Task description | From the first line to the last, return the data exactly as it stands.

══ Stored data

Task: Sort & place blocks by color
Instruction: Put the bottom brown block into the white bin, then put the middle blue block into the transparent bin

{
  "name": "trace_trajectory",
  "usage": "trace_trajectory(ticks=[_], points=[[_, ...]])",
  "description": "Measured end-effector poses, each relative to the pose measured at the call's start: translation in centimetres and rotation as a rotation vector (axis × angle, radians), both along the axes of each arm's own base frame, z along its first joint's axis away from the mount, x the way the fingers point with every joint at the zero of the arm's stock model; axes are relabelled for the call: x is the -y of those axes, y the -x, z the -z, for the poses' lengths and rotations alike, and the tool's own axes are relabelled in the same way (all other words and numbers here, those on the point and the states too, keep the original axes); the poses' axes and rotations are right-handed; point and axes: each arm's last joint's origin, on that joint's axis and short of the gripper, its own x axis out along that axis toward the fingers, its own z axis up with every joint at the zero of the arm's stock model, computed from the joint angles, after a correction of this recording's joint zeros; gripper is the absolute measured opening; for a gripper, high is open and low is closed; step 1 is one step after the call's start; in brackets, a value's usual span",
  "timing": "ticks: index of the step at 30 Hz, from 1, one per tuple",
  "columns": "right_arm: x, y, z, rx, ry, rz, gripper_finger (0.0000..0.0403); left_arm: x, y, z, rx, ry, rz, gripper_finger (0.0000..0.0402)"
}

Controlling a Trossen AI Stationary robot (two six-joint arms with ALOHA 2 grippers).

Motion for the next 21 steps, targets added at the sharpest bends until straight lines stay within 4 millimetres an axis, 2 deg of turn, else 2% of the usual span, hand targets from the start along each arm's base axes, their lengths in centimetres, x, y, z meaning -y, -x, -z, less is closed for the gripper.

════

Exercise output |
Task: Sort & place blocks by color
Instruction: Put the bottom brown block into the white bin, then put the middle blue block into the transparent bin

{
  "name": "trace_trajectory",
  "usage": "trace_trajectory(ticks=[_], points=[[_, ...]])",
  "description": "Measured end-effector poses, each relative to the pose measured at the call's start: translation in centimetres and rotation as a rotation vector (axis × angle, radians), both along the axes of each arm's own base frame, z along its first joint's axis away from the mount, x the way the fingers point with every joint at the zero of the arm's stock model; axes are relabelled for the call: x is the -y of those axes, y the -x, z the -z, for the poses' lengths and rotations alike, and the tool's own axes are relabelled in the same way (all other words and numbers here, those on the point and the states too, keep the original axes); the poses' axes and rotations are right-handed; point and axes: each arm's last joint's origin, on that joint's axis and short of the gripper, its own x axis out along that axis toward the fingers, its own z axis up with every joint at the zero of the arm's stock model, computed from the joint angles, after a correction of this recording's joint zeros; gripper is the absolute measured opening; for a gripper, high is open and low is closed; step 1 is one step after the call's start; in brackets, a value's usual span",
  "timing": "ticks: index of the step at 30 Hz, from 1, one per tuple",
  "columns": "right_arm: x, y, z, rx, ry, rz, gripper_finger (0.0000..0.0403); left_arm: x, y, z, rx, ry, rz, gripper_finger (0.0000..0.0402)"
}

Controlling a Trossen AI Stationary robot (two six-joint arms with ALOHA 2 grippers).

Motion for the next 21 steps, targets added at the sharpest bends until straight lines stay within 4 millimetres an axis, 2 deg of turn, else 2% of the usual span, hand targets from the start along each arm's base axes, their lengths in centimetres, x, y, z meaning -y, -x, -z, less is closed for the gripper.

No other output belongs with this exercise.